### PROVIDED DATA
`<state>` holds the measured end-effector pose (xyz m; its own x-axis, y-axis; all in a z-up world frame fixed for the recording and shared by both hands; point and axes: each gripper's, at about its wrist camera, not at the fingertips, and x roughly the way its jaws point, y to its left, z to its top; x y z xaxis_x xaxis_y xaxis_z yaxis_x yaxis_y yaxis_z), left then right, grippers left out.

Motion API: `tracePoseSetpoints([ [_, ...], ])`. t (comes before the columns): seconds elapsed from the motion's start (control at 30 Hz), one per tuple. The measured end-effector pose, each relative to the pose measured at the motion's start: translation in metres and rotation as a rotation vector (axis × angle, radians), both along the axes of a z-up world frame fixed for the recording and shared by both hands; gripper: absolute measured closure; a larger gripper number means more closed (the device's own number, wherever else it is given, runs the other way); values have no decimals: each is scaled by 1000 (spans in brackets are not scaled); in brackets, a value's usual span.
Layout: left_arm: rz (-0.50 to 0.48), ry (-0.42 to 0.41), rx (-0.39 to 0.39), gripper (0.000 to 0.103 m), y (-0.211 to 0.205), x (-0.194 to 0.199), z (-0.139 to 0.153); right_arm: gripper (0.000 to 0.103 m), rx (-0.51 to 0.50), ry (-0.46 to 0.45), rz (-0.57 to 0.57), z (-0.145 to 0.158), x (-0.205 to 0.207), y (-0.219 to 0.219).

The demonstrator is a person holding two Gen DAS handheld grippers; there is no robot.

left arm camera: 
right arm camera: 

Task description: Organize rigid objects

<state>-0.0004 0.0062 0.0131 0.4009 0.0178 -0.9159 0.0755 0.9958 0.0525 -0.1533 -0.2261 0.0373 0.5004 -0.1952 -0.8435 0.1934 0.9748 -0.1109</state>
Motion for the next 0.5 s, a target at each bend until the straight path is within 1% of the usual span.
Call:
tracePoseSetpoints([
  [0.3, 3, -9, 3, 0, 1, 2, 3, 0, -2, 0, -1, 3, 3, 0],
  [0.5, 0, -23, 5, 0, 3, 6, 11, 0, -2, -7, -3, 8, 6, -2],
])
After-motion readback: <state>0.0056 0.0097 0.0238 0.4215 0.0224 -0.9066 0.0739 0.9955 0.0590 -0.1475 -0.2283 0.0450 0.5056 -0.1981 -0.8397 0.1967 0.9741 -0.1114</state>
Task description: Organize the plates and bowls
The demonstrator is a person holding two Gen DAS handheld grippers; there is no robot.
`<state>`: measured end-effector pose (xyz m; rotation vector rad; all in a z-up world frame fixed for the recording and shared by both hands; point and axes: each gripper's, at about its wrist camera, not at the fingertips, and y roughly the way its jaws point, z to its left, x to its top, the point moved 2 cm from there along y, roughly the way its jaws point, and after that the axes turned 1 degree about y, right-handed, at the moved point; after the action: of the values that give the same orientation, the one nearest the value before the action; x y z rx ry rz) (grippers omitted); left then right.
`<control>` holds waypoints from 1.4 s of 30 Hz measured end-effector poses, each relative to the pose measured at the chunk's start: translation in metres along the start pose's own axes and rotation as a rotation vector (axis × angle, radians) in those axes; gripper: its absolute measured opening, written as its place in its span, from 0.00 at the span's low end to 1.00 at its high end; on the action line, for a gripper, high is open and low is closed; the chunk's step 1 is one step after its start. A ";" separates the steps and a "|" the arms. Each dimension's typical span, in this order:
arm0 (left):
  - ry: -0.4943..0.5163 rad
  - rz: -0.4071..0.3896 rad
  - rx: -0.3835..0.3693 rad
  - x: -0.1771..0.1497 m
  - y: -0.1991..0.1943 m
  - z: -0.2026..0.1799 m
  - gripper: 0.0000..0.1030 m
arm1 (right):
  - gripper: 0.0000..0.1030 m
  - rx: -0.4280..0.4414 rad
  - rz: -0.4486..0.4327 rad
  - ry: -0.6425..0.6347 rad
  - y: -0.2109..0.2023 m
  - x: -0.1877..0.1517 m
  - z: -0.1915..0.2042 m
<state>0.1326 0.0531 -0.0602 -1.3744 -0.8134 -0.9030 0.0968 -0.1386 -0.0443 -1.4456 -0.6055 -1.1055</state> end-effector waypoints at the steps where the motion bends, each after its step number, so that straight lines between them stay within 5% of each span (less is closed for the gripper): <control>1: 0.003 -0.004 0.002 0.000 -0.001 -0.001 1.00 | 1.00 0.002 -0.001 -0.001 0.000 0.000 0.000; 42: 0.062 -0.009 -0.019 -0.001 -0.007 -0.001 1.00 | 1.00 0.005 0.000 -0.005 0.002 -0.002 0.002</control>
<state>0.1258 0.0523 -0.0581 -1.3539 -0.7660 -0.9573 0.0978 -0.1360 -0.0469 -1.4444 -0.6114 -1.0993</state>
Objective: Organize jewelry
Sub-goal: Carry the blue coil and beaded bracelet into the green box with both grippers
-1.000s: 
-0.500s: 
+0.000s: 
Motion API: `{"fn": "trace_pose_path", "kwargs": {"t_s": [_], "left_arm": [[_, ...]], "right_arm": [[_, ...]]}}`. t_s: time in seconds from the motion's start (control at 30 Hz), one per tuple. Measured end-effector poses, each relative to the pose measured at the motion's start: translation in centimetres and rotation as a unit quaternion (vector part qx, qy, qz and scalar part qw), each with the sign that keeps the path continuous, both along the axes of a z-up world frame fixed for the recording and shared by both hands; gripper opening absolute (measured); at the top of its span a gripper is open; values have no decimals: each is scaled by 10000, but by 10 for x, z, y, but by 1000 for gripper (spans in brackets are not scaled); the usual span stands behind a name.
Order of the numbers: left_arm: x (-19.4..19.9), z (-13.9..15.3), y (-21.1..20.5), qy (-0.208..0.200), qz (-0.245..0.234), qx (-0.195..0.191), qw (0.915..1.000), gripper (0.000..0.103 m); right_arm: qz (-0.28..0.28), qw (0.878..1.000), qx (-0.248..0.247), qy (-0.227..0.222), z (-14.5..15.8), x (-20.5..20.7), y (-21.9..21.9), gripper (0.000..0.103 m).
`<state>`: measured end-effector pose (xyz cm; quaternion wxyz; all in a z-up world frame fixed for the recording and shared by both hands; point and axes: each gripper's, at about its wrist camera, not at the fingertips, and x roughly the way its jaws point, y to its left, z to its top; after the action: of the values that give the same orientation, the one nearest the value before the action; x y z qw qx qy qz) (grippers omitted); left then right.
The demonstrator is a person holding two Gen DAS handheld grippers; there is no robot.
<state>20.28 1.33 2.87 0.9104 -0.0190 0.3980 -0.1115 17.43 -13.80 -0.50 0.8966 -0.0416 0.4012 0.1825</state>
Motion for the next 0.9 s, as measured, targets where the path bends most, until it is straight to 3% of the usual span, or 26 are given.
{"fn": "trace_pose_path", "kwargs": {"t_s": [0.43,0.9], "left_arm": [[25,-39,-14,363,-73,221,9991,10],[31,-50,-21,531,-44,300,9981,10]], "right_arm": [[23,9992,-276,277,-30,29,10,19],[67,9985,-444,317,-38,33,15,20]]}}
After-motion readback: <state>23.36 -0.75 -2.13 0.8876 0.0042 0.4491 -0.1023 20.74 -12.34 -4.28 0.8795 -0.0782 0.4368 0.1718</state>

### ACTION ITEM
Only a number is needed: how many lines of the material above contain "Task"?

### SOLVED EXERCISE
2